## TASK DETAILS
Your task is to retype the lines from the opening of the material through the line that includes "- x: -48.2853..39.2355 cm". Do not copy the pictures.

## DATA BLOCK
◇ ◇ ◇ ◇ ◇ ◇ ◇

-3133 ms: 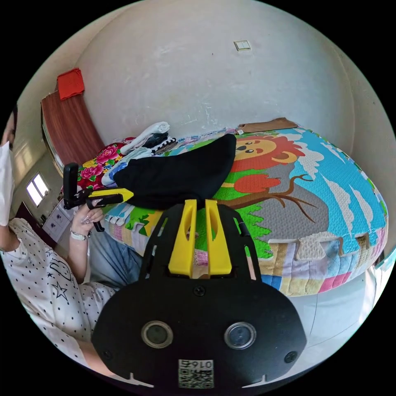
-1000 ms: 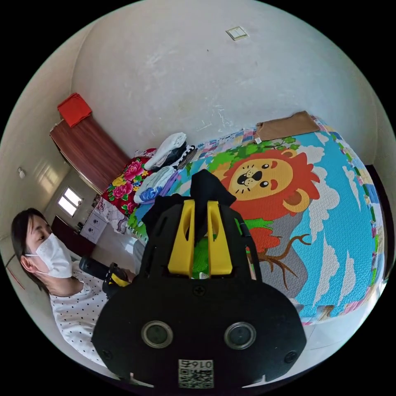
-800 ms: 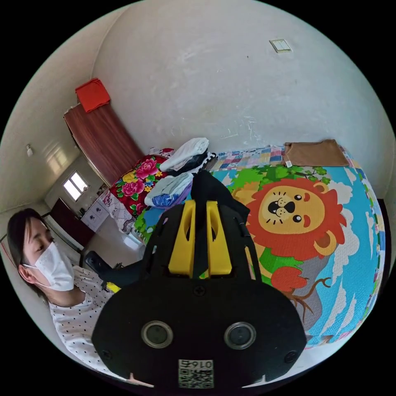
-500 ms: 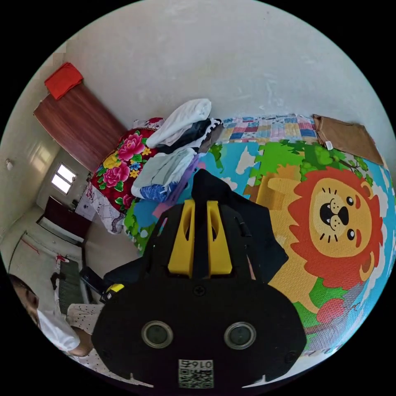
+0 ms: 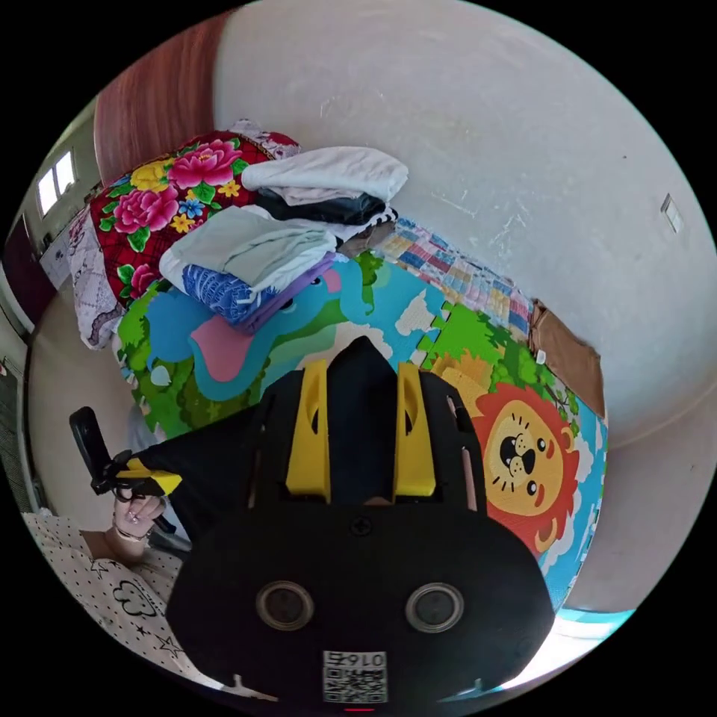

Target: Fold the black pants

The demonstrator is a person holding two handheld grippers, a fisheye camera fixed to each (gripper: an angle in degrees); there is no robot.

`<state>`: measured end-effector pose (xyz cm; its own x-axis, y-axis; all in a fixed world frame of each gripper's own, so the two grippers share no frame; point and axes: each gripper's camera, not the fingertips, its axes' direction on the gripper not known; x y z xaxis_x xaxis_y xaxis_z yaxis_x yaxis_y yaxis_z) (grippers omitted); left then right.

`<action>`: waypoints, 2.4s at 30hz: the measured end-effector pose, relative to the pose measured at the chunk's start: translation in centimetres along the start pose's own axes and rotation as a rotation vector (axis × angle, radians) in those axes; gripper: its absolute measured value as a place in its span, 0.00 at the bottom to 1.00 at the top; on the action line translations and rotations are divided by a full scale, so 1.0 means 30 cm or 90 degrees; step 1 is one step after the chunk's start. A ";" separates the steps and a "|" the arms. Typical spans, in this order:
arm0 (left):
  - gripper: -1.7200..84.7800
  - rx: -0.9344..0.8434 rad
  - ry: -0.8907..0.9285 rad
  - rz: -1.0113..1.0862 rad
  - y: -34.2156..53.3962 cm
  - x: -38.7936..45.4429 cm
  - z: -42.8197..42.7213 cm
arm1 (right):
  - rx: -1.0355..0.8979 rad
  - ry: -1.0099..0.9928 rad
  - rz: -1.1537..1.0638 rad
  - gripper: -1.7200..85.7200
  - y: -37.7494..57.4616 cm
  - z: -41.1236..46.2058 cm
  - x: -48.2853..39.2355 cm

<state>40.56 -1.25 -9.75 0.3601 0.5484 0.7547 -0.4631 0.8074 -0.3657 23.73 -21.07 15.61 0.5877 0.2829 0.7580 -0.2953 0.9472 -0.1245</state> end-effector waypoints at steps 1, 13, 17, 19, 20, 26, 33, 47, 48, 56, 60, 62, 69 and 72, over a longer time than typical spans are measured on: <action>0.08 -0.001 -0.004 -0.001 0.003 -0.008 -0.001 | 0.027 0.002 -0.007 0.15 0.003 -0.023 -0.013; 0.08 -0.041 -0.148 -0.011 0.038 -0.051 -0.029 | -0.062 0.006 -0.024 0.02 -0.086 0.323 -0.203; 0.07 -0.065 -0.113 -0.008 0.045 -0.057 -0.043 | -0.023 -0.024 -0.005 0.02 -0.108 0.200 -0.148; 0.07 -0.062 -0.100 -0.003 0.047 -0.052 -0.047 | 0.017 -0.018 0.007 0.03 -0.087 0.116 -0.114; 0.07 -0.063 -0.091 0.000 0.047 -0.049 -0.047 | 0.045 -0.013 0.023 0.04 -0.057 0.060 -0.084; 0.07 -0.076 -0.050 0.035 0.027 -0.018 -0.034 | 0.198 -0.118 0.028 0.11 0.227 -0.148 0.066; 0.07 -0.082 -0.038 0.046 0.053 0.018 -0.027 | 0.185 -0.144 0.050 0.16 0.165 -0.069 0.336; 0.07 -0.113 -0.053 0.296 0.192 0.390 0.158 | -0.061 -0.393 0.047 0.17 -0.426 0.179 0.338; 0.07 -0.106 -0.056 0.311 0.208 0.417 0.171 | -0.074 -0.401 0.060 0.16 -0.436 0.175 0.333; 0.07 -0.093 -0.021 0.305 0.245 0.467 0.189 | -0.193 -0.207 -0.019 0.22 -0.516 0.055 0.093; 0.07 -0.099 -0.001 0.339 0.265 0.521 0.200 | -0.200 -0.172 -0.064 0.22 -0.557 0.027 -0.044; 0.07 -0.098 0.009 0.353 0.277 0.549 0.204 | -0.217 -0.111 -0.100 0.21 -0.569 0.031 -0.151; 0.07 -0.104 0.068 0.392 0.337 0.617 0.219 | -0.180 0.082 -0.045 0.06 -0.503 -0.109 -0.222; 0.07 -0.102 0.114 0.398 0.356 0.634 0.249 | -0.159 0.118 -0.009 0.05 -0.430 -0.238 -0.151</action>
<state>36.40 16.17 4.76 0.1982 0.9398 0.2782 -0.5067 0.3412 -0.7917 30.25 -33.48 9.21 0.7245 0.2701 0.6341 -0.1057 0.9527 -0.2849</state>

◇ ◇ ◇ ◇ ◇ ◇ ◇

## YOUR SOLUTION
-3133 ms: 
-1000 ms: 
-800 ms: 
-500 ms: 
+0 ms: 

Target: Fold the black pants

The demonstrator is a person holding two handheld grippers, a fisheye camera fixed to each (gripper: an angle in degrees); there is no robot.

`<state>`: measured end-effector pose (xyz cm; its own x-axis, y-axis; all in a fixed world frame of each gripper's own, so the two grippers share no frame; point and axes: each gripper's camera, not the fingertips, its axes' direction on the gripper not known; x y z xaxis_x xaxis_y xaxis_z yaxis_x yaxis_y yaxis_z) (grippers omitted); left then right.

`<action>`: waypoints, 2.4s at 30hz: the measured end-effector pose, relative to the pose measured at the chunk's start: translation in centimetres along the start pose's own axes and rotation as a rotation vector (axis × angle, radians) in those axes; gripper: its absolute measured value as a place in its span, 0.00 at the bottom to 1.00 at the top; on the action line translations and rotations are divided by a full scale, so 1.0 means 30 cm or 90 degrees; step 1 is one step after the chunk's start. A ";" separates the steps and a "|" the arms. Typical spans, in this order:
arm0 (left):
  - gripper: -1.7200..84.7800
  - rx: -0.9344..0.8434 rad
  - ry: -0.8907..0.9285 rad
  - rz: -1.0113..1.0862 rad
  - y: -34.2156..53.3962 cm
  - x: -38.7936..45.4429 cm
  - z: -42.8197..42.7213 cm
arm1 (right):
  - rx: -1.0355..0.8979 rad
  - ry: -1.0099..0.9928 rad
  - rz: -1.1537..1.0638 rad
  - gripper: -1.7200..85.7200
  - y: -37.7494..57.4616 cm
  - z: -41.1236..46.2058 cm
  - x: -48.2853..39.2355 cm

That concludes the answer.